Page 92 - e-KLIPING KETENAGAKERJAAN 27 NOVEMBER 2020
P. 92
PROGRAM JKP DINILAI HANYA SOLUSI JANGKA PENDEK MASALAH
KETENAGAKERJAAN
Program jaminan kehilangan pekerjaan atau JKP yang ada dalam Undang-Undang Cipta Kerja
dinilai hanya solusi jangka pendek dari masalah ketenagakerjaan. Diperlukan jaminan sosial yang
lebih menguntungkan pekerja dan memberikan kepastian bagi pemberi kerja.
Anggota Komisi IX DPR Kurniasih Mufidayati menjelaskan bahwa keberlangsungan program
jaminan sosial menjadi sorotan saat pemerintah menetapkan Undang-Undang Cipta Kerja. Hal
tersebut karena pendanaan program JKP dinilai tidak memberikan ketahanan bagi jaminan sosial
ketenagakerjaan.
Kurniasih menjabarkan bahwa Pasal 46C Undang-Undang tentang Sistem Jaminan Sosial
Nasional (SJSN) mengatur pemerintah yang membayar iuran JKP. Namun, pembayaran itu tidak
semata-mata berasal dari anggaran pendapatan dan belanja negara (APBN), karena suntikan
kas negara Rp6 triliun hanya merupakan modal awal.
"Sumber dananya, dalam Pasal 46E justru dari rekomposisi iuran jaminan sosial. Bisa juga dari
dana operasional BPJS Ketenagakerjaan, tapi adanya rekomposisi bisa mengurangi manfaat bagi
peserta karena dialihkan untuk membayar [jaminan manfaat] JKP," ujar Kurniasih dalam gelaran
webinar Dewas Menyapa Indonesia, Kamis (26/11/2020).
Dirinya mengkhawatirkan mekanisme pembiayaan JKP tersebut karena berpotensi membebani
dua hal. Pertama, kas negara, karena struktur APBN sangat kesulitan di tengah pandemi Covid-
19, seperti untuk membayar sejumlah urang, peningkatan anggaran jaring pengaman sosial,
hingga anggaran penanganan penyebaran virus corona.
Kedua, mekanisme pembiayaan itu dikhawatirkan mengganggu kesehatan dan keberlangsungan
dana jaminan sosial karena adanya kewajiban rekomposisi. Padahal, ketahanan dana jaminan
sosial menjadi kunci untuk perlindungan masyarakat, khususnya para pekerja dalam konteks
Badan Penyelenggara Jaminan Sosial (BPJS) Ketenagakerjaan.

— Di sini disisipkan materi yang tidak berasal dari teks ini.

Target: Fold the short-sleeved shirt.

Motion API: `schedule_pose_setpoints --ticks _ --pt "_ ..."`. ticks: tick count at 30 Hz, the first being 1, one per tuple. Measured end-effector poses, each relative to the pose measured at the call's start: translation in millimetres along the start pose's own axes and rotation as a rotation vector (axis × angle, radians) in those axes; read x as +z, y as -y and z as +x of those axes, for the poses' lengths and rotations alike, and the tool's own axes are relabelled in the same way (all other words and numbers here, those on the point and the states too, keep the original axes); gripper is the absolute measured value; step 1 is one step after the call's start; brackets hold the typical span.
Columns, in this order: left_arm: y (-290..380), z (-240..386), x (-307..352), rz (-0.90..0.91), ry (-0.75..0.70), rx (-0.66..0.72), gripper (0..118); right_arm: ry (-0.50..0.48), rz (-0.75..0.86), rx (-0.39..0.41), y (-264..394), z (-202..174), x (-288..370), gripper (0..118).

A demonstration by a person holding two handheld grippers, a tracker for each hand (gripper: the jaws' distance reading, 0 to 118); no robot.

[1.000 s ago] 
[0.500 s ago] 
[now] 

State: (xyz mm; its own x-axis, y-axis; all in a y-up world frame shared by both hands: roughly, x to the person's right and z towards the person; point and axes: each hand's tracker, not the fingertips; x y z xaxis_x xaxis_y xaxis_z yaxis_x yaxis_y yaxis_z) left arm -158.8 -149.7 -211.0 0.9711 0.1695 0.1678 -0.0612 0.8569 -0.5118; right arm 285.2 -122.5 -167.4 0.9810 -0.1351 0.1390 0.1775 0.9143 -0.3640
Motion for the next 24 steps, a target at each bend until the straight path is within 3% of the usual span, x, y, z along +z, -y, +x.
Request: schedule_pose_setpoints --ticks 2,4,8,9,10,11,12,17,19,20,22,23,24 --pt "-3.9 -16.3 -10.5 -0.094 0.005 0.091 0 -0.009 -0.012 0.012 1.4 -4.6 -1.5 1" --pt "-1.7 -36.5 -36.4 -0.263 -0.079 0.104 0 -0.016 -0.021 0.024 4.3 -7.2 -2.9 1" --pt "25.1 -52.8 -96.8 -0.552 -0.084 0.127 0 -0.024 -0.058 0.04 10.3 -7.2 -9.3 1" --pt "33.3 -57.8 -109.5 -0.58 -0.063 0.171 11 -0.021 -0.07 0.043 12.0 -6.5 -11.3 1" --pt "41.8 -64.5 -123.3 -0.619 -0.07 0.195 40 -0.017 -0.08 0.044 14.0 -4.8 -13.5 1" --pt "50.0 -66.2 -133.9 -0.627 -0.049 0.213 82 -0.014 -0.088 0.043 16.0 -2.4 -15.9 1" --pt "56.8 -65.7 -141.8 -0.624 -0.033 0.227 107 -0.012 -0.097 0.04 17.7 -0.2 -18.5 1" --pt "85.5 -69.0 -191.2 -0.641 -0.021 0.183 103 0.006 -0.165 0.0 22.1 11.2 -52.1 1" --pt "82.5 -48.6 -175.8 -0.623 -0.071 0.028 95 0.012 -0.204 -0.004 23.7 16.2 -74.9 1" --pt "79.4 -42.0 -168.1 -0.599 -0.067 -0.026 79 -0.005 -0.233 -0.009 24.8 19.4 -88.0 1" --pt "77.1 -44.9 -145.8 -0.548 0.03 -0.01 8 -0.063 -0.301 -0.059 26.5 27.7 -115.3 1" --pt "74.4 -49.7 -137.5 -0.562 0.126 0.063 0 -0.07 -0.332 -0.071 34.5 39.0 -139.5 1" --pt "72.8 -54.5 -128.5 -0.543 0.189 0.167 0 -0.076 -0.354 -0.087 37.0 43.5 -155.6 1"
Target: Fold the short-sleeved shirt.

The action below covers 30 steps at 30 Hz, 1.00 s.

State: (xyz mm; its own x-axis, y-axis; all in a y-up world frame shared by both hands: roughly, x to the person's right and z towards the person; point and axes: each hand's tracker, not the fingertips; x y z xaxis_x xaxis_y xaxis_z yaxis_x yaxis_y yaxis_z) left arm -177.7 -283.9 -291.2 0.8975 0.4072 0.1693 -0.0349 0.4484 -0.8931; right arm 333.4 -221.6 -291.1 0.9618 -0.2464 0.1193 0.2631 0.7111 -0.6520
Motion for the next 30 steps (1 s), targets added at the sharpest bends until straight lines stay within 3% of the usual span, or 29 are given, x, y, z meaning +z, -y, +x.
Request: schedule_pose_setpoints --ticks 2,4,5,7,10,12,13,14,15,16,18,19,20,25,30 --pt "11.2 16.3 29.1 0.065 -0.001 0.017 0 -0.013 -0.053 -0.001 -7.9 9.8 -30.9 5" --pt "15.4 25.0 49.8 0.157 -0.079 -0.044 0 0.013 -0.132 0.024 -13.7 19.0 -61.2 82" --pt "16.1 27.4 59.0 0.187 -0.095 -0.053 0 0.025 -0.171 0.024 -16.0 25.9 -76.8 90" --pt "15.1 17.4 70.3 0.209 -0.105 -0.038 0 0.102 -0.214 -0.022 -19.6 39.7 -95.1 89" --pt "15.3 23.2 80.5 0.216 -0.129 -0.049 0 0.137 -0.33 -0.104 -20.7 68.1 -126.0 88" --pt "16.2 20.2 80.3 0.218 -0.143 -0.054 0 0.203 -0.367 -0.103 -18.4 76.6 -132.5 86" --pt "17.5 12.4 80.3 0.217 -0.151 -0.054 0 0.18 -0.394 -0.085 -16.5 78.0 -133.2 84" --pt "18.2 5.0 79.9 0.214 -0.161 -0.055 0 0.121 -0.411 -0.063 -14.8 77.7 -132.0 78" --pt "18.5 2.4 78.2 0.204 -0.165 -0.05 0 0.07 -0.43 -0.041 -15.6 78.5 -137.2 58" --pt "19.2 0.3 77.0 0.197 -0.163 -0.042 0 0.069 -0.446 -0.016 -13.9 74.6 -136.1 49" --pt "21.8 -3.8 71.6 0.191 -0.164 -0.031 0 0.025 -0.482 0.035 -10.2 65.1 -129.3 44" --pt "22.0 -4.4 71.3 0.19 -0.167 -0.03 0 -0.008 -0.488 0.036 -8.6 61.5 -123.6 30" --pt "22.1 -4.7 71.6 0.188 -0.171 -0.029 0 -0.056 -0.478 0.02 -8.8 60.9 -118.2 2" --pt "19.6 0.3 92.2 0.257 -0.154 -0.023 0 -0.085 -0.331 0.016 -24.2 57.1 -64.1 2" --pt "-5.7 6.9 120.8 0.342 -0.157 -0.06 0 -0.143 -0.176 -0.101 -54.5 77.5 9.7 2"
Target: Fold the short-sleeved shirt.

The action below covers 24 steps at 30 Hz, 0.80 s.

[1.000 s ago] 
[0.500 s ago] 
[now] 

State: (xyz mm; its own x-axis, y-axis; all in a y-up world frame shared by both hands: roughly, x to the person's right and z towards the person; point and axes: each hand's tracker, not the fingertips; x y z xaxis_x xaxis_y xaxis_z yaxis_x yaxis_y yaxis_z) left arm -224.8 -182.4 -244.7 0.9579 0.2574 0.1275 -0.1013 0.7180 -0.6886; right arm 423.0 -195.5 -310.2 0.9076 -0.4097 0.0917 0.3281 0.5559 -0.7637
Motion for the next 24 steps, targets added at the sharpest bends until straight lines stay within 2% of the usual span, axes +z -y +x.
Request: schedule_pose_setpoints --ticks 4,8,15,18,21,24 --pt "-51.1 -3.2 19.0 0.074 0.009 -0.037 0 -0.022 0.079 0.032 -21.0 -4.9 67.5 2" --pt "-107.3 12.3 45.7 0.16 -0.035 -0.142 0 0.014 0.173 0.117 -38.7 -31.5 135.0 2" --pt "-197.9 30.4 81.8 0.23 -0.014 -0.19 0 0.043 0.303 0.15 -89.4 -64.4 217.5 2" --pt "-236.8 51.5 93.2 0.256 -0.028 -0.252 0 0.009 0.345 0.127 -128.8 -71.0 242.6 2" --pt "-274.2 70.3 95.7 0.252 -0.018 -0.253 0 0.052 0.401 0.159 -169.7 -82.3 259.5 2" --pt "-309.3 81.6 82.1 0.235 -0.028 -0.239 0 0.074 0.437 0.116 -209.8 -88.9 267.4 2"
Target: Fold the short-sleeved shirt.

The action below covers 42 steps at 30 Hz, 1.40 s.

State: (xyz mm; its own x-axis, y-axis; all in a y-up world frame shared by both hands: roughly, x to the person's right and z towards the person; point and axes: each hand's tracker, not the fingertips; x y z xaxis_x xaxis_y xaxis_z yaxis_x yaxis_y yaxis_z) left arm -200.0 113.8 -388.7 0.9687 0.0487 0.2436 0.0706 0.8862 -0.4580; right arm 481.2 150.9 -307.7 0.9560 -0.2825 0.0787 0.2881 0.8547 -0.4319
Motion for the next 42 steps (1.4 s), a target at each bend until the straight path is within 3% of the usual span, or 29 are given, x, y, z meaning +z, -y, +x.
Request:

"Apalagi pandemi Covid-19 ini APBN berat, bunga tinggi, beban tinggi, harus hati-hati," ujarnya.
Hal serupa pun disampaikan oleh Ketua Dewan Pengawas BPJS Ketenagakerjaan Guntur
Witjaksono. Menurutnya, JKP memiliki konsep asuransi sosial yang dilengkapi sumbangan dari
pemerintah, tetapi tidak ada iuran yang dibebankan kepada pekerja atau pemberi kerja. Dia
menilai bahwa beban pembiayaan bisa jadi dibebankan ke program Jaminan Kecelakaan Kerja
(JKK) dan Jaminan Kematian (JKm) yang rasio klaimnya masih rendah. Namun, hal tersebut
berpotensi mengurangi manfaat yang akan diterima pekerja.
"JKP ini tidak bisa terlalu loyal untuk waktu yang lama, harus dipertimbangkan
keberlangsungannya," ujar Guntur.
Ketua Ketenagakerjaan dan Jaminan Sosial Asosiasi Pengusaha Indonesia (Apindo) Harijanto
pun menyampaikan hal senada. Menurutnya, perlu terdapat skema jaminan sosial
unemployement benefit yang dapat meyakinkan investor untuk berinvestasi di Indonesia.
Harijanto menilai bahwa besarnya kompensasi pemutusan hubungan kerja (PHK) menjadi salah
satu penghambat minat investor untuk masuk ke Indonesia. Namun, keberadaan JKP yang
membagi 'beban' pesangon ke BPJS Ketenagakerjaan pun tidak serta merta menyelesaikan
masalah itu.
"JKP ini hanya solusi jangka pendek, mungkin dua, tiga, lima tahun. Setelah itu perlu ada skema
yang lebih menguntungkan, baik bagi pekerja, pemberi kerja, juga investor," ujar Harijanto.